▶ [WHAT YOU SHOULD DO]: A single number is required: how many lines below include the string "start".

-------- SOURCE MATERIAL

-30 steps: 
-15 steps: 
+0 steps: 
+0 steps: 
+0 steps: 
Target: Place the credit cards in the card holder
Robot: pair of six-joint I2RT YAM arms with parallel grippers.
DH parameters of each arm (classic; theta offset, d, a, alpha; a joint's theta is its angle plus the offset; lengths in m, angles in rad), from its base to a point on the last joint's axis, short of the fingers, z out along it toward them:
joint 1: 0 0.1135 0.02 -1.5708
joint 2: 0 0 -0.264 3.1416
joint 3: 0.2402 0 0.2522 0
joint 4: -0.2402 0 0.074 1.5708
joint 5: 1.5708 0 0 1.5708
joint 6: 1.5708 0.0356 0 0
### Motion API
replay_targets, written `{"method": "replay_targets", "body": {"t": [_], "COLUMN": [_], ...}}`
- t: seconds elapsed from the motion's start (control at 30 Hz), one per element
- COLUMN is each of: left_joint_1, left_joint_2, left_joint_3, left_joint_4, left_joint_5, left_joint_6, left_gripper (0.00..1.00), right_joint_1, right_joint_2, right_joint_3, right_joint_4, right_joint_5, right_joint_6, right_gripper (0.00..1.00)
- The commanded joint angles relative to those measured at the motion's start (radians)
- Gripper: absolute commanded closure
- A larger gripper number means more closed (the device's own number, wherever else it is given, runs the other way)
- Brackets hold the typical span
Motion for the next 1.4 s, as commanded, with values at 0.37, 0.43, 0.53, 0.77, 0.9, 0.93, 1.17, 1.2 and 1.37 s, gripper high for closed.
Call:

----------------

▶ [WRITTEN ANSWER]: 2